Main Developments in Syria
The establishment of a branch of Jaysh al-Fatah
- On June 20, 2015, a number of rebel groups announced the establishment of a new military framework in Daraa and Quneitra by the name of Jaysh al-Fatah, the Southern Region.Abu Thabet, a commander of the rebel organization Ahrar al-Sham (one of the components of Jaysh al-Fatah), said that the new framework would include the Al-Nusra Front and other organizations (Al-Jazeera TV, June 20, 2015).
Jaysh al-Fatah is the name of a military framework of Islamic organizations in which the Al-Nusra Front is the dominant organization. This framework was established in the Idlib province, northwestern Syria, and has been successful (its forces are threatening Latakia and the coastal areas). Due to its successes, Jaysh al-Fatah has become a type of brand, and attempts to replicate this brand are now being made elsewhere in Syria (for example, in the rural area east of Damascus). In the ITIC’s assessment, if a Jaysh al-Fatah framework establishes itself in southern Syria, the Al-Nusra Front will play a central role in it.
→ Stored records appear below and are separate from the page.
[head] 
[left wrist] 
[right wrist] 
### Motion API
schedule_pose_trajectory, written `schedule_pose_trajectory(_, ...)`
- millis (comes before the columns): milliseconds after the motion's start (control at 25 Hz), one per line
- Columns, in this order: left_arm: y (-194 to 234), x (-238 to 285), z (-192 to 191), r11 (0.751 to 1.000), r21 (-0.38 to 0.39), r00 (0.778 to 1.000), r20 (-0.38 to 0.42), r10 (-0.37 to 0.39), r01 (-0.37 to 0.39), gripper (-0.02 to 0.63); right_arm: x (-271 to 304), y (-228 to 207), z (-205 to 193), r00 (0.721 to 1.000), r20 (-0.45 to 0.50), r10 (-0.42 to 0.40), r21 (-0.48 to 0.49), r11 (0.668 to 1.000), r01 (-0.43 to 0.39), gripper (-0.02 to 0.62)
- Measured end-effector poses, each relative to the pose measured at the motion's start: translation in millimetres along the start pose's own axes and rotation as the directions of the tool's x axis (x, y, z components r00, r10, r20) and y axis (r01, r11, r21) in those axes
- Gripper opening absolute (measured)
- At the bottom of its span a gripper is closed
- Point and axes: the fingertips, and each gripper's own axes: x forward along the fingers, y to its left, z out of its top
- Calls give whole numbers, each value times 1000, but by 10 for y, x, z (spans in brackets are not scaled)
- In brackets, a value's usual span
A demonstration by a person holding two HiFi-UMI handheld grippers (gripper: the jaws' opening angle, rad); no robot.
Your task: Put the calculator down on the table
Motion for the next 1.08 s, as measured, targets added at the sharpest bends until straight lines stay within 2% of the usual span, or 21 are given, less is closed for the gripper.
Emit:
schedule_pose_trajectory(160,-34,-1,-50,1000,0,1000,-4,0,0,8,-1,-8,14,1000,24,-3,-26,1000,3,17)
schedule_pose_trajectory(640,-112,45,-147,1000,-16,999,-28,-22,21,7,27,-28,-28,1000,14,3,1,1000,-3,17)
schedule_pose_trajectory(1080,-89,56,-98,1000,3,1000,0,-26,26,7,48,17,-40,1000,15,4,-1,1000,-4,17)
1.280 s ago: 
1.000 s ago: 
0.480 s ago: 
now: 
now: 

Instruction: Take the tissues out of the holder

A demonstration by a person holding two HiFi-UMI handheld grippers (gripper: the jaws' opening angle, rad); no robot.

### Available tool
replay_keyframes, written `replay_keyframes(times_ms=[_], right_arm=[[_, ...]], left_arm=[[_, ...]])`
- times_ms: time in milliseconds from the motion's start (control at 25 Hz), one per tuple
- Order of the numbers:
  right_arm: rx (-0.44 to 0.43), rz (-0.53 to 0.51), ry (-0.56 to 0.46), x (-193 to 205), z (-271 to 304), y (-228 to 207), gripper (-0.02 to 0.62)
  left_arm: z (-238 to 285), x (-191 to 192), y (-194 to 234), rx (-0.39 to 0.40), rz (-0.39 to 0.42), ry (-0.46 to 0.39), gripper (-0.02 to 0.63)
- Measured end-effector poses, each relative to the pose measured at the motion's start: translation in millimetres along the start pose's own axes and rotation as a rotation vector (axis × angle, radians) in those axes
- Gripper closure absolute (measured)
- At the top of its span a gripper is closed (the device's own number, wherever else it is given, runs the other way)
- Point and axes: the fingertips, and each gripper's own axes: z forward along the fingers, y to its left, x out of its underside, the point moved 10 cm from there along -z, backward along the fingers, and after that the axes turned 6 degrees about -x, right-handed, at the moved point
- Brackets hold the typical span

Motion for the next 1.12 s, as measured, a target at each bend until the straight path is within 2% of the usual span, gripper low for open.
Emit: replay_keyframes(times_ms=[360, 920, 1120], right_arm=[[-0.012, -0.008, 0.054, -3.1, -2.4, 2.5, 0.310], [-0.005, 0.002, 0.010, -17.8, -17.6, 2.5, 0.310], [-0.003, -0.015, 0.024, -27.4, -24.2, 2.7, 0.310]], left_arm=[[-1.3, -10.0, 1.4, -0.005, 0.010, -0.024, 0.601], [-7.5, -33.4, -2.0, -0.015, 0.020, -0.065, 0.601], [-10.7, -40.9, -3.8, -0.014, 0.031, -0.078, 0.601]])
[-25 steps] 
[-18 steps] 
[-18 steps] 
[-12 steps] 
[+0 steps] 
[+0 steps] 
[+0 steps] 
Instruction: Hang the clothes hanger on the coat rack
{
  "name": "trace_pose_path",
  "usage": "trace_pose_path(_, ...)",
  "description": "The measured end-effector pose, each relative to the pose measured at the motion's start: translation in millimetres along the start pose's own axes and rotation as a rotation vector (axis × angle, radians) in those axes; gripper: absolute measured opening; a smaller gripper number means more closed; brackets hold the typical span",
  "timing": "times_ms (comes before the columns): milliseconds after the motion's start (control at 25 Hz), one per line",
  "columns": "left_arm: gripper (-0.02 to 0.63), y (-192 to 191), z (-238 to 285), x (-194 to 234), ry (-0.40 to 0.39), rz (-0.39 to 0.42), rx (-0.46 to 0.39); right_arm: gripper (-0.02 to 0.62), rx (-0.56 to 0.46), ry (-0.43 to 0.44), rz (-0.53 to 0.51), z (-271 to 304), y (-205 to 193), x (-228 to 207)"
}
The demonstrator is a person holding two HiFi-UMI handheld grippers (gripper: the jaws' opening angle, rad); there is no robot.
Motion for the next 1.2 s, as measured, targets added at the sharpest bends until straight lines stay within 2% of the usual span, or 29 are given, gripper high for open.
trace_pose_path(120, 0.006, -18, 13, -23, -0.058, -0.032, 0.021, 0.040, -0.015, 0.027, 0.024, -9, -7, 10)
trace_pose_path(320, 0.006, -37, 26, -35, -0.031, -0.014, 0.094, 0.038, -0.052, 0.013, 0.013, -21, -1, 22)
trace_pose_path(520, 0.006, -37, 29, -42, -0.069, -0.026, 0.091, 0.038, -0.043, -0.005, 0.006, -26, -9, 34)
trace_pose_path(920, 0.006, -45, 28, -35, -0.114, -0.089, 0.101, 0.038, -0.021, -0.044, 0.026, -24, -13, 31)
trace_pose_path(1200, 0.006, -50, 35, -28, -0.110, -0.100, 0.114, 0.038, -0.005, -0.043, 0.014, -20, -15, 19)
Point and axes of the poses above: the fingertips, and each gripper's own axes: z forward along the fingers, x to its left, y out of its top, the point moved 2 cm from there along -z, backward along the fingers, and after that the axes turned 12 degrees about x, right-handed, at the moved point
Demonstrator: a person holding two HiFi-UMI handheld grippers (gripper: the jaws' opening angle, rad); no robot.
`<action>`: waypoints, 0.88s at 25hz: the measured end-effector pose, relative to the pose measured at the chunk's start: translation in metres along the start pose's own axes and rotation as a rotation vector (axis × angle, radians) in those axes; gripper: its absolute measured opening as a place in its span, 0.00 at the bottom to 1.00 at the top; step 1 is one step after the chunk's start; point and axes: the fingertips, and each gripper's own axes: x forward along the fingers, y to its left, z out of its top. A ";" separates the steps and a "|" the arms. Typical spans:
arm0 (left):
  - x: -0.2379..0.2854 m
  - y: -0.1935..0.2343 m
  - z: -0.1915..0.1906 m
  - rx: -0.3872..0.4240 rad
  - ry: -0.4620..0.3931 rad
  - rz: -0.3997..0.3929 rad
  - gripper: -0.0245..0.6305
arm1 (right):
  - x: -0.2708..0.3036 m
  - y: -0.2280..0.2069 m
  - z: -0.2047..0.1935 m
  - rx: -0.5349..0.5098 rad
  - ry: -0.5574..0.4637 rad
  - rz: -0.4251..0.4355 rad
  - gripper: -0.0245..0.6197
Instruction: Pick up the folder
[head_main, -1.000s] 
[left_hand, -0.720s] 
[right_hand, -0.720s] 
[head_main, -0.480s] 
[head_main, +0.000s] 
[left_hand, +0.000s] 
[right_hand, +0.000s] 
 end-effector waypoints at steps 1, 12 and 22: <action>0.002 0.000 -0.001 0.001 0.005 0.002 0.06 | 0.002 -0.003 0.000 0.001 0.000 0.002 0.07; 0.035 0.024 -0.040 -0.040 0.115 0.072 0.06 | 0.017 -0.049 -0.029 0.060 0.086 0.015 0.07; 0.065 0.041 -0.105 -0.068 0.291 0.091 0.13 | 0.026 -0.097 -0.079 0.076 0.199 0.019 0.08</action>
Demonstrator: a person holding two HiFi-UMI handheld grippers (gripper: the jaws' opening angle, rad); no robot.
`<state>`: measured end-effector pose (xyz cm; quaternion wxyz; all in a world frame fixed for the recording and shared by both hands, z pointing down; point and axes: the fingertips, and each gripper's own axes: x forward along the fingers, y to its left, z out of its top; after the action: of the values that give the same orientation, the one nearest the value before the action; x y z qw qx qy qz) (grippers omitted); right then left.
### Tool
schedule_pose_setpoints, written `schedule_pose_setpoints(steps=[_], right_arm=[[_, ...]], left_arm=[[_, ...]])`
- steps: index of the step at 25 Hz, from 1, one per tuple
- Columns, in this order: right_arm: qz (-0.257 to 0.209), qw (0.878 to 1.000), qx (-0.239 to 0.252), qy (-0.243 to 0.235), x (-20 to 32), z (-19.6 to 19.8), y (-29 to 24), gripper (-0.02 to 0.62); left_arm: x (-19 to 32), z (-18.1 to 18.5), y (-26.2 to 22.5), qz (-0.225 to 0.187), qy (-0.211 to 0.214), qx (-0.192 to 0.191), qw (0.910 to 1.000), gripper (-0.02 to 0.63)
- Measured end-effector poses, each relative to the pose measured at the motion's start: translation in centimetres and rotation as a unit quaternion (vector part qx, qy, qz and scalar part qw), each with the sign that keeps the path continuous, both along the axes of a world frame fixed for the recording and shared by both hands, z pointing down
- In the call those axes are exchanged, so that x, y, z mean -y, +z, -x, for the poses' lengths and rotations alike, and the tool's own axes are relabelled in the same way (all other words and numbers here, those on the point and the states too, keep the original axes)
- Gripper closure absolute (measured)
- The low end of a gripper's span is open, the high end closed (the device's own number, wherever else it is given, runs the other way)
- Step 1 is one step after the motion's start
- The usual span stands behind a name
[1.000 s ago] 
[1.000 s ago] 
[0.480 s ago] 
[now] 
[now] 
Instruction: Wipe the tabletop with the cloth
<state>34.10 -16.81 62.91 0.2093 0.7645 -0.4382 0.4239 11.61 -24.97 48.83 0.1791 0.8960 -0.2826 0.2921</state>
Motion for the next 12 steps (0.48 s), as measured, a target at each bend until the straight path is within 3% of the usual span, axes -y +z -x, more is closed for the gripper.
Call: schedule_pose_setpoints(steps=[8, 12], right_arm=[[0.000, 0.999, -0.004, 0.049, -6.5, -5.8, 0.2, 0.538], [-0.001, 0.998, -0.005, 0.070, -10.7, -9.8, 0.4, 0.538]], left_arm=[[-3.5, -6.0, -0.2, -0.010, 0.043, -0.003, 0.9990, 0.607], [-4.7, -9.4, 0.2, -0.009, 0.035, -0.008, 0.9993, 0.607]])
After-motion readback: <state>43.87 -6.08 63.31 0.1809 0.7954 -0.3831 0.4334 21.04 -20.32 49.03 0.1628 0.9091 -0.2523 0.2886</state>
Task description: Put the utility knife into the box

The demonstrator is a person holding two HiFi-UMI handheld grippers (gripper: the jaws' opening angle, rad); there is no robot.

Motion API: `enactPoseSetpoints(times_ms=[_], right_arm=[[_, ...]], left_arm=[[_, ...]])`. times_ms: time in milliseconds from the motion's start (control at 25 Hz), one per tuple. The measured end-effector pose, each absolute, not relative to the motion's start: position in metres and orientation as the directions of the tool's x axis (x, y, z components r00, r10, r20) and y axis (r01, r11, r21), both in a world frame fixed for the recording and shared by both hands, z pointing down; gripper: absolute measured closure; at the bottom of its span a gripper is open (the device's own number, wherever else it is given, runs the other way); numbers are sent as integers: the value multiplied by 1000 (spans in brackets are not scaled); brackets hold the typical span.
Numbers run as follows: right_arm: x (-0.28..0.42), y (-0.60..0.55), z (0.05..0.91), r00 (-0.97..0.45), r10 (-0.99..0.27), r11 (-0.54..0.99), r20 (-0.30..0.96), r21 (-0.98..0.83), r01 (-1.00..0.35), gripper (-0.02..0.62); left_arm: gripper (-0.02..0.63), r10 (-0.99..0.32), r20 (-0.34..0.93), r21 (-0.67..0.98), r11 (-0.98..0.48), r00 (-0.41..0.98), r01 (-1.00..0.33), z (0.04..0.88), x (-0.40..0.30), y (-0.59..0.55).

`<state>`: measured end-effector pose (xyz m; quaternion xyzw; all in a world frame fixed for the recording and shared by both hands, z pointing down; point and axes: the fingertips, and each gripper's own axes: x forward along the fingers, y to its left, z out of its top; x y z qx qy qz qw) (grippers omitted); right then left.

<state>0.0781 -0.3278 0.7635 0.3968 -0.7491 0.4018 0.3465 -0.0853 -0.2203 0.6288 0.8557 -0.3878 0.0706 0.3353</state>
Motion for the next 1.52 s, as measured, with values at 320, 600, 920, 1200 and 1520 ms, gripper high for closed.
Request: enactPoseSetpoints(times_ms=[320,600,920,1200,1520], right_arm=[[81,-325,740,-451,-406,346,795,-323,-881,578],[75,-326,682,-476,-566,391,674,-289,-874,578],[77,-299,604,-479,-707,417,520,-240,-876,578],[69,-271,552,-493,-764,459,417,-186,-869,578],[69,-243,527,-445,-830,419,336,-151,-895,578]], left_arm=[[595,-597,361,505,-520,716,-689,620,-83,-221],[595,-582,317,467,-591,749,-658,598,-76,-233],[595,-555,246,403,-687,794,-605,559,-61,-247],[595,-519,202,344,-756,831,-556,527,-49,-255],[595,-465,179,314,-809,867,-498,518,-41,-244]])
The area of the Druze village of Khader
- During the week, confrontations continued in the Druze village of Khader, in the northern Syrian Golan Heights.According to media reports, the rebel forces, including the Al-Nusra Front, have enjoyed tactical successes. On June 20, 2015, Jaysh al-Fatah in the Southern Region announced that it had managed to take over Tell Younis, which was populated until now by UNDOF forces and is located on the road between Khader and Beit Jinn (SNN Facebook page, June 20, 2015; Al-Arabiya al-Hadath, June 22, 2015). According to other reports, operatives from the Al-Nusra Front, along with other organizations, managed to take over the hills that dominate the route leading to the village of Khader (Al-Mayadeen, June 21, 2015). It was later claimed that the Syrian Army had managed to regain control of the UNDOF outpost and of other hills in the region (Al-Jazeera TV, June 22, 2015).
- At this stage, the Druze village of Khader has not fallen into the hands of the rebels.According to a Hezbollah-affiliated Lebanese newspaper, the local Druze residents and the Syrian regime’s homeland defense forces continue to hold their own in Khader, preventing the rebel organizations from advancing toward it. The road to the village is reportedly blocked because of sniper fire, but there is enough food, medicine and ammunition in the village to enable it to hold out (Al-Akhbar, June 18, 2015). The Free Syrian Army called on the Druze residents of Khader not to cooperate with the forces of the Syrian regime, stressing that there is no intention to involve the villagers of Khader in conflicts directed against the Syrian regime’s forces in the region (Al-Arabiya al-Hadath, June 21, 2015).
Fighting in the Tal Abyad area
- On June 15, 2015, the Kurdish forces managed to capture the city of Tal Abyad. After the takeover, confrontations continued between the Kurdish forces (YPG) and ISIS operatives in the city. On June 21, 2015, an ISIS operative blew himself up near a checkpoint of the Kurdish forces in the village of Antara, south of Tal Abyad. The blast killed a Kurdish fighter and injured three others (syriahr.com, June 22, 2015).
- After the takeover of the city of Tal Abyad, some of the refugees who had fled to Turkey began returning to their homes. Around 200 refugees, including women and children, have reportedly crossed the border through the border crossing near the city. It was also reported that the city itself had begun to return to normal life. However, most residents of the city and the region are still staying in Turkey (some 23,000 residents have reportedly fled to Turkey) (AFP, June 17, 2015).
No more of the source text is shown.